- [Exercise]
Start to finish, return the listing exactly as written.

[Supplied material]

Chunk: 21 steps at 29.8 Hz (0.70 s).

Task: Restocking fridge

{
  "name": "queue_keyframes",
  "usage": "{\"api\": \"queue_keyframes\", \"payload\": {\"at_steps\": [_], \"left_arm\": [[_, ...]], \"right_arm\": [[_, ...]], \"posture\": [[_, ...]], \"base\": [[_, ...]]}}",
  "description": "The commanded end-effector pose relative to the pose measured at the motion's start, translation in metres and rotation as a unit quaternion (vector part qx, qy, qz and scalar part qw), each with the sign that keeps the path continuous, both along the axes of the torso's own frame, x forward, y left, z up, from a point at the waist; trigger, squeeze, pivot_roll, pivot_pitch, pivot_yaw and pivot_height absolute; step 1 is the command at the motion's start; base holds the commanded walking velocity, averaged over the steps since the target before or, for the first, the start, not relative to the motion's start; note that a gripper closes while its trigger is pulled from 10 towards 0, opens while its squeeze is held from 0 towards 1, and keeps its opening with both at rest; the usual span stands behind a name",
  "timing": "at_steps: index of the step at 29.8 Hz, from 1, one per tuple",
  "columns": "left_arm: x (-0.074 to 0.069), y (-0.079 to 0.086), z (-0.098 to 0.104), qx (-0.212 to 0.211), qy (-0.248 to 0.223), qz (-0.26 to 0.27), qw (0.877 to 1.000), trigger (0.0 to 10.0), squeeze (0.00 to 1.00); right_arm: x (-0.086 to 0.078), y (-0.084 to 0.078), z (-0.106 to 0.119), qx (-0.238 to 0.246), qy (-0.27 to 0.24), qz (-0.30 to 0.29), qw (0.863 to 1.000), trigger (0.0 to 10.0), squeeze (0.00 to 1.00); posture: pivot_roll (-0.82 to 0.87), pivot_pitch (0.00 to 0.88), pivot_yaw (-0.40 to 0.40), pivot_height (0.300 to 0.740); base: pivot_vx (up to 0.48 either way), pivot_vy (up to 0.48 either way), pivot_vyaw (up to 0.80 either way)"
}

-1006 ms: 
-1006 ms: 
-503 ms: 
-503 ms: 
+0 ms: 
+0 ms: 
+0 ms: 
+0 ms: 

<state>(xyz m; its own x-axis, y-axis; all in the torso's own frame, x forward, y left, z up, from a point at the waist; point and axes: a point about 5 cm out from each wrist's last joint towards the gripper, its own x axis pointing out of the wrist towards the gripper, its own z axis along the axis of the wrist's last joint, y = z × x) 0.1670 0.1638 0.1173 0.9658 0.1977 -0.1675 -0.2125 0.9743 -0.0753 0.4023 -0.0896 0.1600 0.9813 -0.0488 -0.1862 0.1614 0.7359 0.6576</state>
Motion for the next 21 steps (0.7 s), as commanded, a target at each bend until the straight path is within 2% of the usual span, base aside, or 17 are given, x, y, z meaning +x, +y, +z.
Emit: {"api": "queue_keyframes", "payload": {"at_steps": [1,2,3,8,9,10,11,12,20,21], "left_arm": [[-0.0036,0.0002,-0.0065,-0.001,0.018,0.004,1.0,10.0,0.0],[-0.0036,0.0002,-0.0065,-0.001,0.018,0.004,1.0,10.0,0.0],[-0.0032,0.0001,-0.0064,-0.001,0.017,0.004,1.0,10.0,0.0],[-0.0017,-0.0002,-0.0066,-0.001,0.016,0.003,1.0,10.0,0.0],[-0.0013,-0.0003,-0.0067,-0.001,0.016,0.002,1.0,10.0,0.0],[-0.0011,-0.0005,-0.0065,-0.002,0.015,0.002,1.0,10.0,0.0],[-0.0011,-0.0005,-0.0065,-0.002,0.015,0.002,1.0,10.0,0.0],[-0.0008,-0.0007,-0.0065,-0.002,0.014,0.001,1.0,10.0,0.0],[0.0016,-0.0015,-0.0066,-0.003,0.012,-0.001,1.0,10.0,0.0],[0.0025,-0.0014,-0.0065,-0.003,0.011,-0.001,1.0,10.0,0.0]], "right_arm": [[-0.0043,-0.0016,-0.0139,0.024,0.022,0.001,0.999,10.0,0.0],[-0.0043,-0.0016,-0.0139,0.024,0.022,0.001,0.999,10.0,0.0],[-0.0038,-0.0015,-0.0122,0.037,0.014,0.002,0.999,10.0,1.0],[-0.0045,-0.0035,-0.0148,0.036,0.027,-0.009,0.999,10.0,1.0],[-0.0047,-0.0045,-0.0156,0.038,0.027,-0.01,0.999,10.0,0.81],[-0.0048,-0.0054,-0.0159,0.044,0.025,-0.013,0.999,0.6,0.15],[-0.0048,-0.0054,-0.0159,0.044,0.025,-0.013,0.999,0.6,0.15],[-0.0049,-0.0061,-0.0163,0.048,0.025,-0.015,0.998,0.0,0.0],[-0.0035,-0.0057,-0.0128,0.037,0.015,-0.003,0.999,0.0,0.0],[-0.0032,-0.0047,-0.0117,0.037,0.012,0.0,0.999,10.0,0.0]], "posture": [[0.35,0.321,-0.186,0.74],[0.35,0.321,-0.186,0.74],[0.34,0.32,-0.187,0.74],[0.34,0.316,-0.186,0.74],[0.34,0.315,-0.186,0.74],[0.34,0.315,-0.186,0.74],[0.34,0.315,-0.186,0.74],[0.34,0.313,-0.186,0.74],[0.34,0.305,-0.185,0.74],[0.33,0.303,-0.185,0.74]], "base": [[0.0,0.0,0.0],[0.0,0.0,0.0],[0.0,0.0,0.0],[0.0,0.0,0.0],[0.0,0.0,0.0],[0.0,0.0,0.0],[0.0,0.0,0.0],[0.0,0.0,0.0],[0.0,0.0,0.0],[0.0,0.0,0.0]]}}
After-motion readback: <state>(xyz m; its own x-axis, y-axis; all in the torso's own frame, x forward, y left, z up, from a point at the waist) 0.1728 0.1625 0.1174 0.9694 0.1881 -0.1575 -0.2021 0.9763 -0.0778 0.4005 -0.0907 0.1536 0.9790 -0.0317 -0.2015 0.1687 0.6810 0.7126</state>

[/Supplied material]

- [Written solution]
Chunk: 21 steps at 29.8 Hz (0.70 s).

Task: Restocking fridge

{
  "name": "queue_keyframes",
  "usage": "{\"api\": \"queue_keyframes\", \"payload\": {\"at_steps\": [_], \"left_arm\": [[_, ...]], \"right_arm\": [[_, ...]], \"posture\": [[_, ...]], \"base\": [[_, ...]]}}",
  "description": "The commanded end-effector pose relative to the pose measured at the motion's start, translation in metres and rotation as a unit quaternion (vector part qx, qy, qz and scalar part qw), each with the sign that keeps the path continuous, both along the axes of the torso's own frame, x forward, y left, z up, from a point at the waist; trigger, squeeze, pivot_roll, pivot_pitch, pivot_yaw and pivot_height absolute; step 1 is the command at the motion's start; base holds the commanded walking velocity, averaged over the steps since the target before or, for the first, the start, not relative to the motion's start; note that a gripper closes while its trigger is pulled from 10 towards 0, opens while its squeeze is held from 0 towards 1, and keeps its opening with both at rest; the usual span stands behind a name",
  "timing": "at_steps: index of the step at 29.8 Hz, from 1, one per tuple",
  "columns": "left_arm: x (-0.074 to 0.069), y (-0.079 to 0.086), z (-0.098 to 0.104), qx (-0.212 to 0.211), qy (-0.248 to 0.223), qz (-0.26 to 0.27), qw (0.877 to 1.000), trigger (0.0 to 10.0), squeeze (0.00 to 1.00); right_arm: x (-0.086 to 0.078), y (-0.084 to 0.078), z (-0.106 to 0.119), qx (-0.238 to 0.246), qy (-0.27 to 0.24), qz (-0.30 to 0.29), qw (0.863 to 1.000), trigger (0.0 to 10.0), squeeze (0.00 to 1.00); posture: pivot_roll (-0.82 to 0.87), pivot_pitch (0.00 to 0.88), pivot_yaw (-0.40 to 0.40), pivot_height (0.300 to 0.740); base: pivot_vx (up to 0.48 either way), pivot_vy (up to 0.48 either way), pivot_vyaw (up to 0.80 either way)"
}

-1006 ms: 
-1006 ms: 
-503 ms: 
-503 ms: 
+0 ms: 
+0 ms: 
+0 ms: 
+0 ms: 

<state>(xyz m; its own x-axis, y-axis; all in the torso's own frame, x forward, y left, z up, from a point at the waist; point and axes: a point about 5 cm out from each wrist's last joint towards the gripper, its own x axis pointing out of the wrist towards the gripper, its own z axis along the axis of the wrist's last joint, y = z × x) 0.1670 0.1638 0.1173 0.9658 0.1977 -0.1675 -0.2125 0.9743 -0.0753 0.4023 -0.0896 0.1600 0.9813 -0.0488 -0.1862 0.1614 0.7359 0.6576</state>
Motion for the next 21 steps (0.7 s), as commanded, a target at each bend until the straight path is within 2% of the usual span, base aside, or 17 are given, x, y, z meaning +x, +y, +z.
Emit: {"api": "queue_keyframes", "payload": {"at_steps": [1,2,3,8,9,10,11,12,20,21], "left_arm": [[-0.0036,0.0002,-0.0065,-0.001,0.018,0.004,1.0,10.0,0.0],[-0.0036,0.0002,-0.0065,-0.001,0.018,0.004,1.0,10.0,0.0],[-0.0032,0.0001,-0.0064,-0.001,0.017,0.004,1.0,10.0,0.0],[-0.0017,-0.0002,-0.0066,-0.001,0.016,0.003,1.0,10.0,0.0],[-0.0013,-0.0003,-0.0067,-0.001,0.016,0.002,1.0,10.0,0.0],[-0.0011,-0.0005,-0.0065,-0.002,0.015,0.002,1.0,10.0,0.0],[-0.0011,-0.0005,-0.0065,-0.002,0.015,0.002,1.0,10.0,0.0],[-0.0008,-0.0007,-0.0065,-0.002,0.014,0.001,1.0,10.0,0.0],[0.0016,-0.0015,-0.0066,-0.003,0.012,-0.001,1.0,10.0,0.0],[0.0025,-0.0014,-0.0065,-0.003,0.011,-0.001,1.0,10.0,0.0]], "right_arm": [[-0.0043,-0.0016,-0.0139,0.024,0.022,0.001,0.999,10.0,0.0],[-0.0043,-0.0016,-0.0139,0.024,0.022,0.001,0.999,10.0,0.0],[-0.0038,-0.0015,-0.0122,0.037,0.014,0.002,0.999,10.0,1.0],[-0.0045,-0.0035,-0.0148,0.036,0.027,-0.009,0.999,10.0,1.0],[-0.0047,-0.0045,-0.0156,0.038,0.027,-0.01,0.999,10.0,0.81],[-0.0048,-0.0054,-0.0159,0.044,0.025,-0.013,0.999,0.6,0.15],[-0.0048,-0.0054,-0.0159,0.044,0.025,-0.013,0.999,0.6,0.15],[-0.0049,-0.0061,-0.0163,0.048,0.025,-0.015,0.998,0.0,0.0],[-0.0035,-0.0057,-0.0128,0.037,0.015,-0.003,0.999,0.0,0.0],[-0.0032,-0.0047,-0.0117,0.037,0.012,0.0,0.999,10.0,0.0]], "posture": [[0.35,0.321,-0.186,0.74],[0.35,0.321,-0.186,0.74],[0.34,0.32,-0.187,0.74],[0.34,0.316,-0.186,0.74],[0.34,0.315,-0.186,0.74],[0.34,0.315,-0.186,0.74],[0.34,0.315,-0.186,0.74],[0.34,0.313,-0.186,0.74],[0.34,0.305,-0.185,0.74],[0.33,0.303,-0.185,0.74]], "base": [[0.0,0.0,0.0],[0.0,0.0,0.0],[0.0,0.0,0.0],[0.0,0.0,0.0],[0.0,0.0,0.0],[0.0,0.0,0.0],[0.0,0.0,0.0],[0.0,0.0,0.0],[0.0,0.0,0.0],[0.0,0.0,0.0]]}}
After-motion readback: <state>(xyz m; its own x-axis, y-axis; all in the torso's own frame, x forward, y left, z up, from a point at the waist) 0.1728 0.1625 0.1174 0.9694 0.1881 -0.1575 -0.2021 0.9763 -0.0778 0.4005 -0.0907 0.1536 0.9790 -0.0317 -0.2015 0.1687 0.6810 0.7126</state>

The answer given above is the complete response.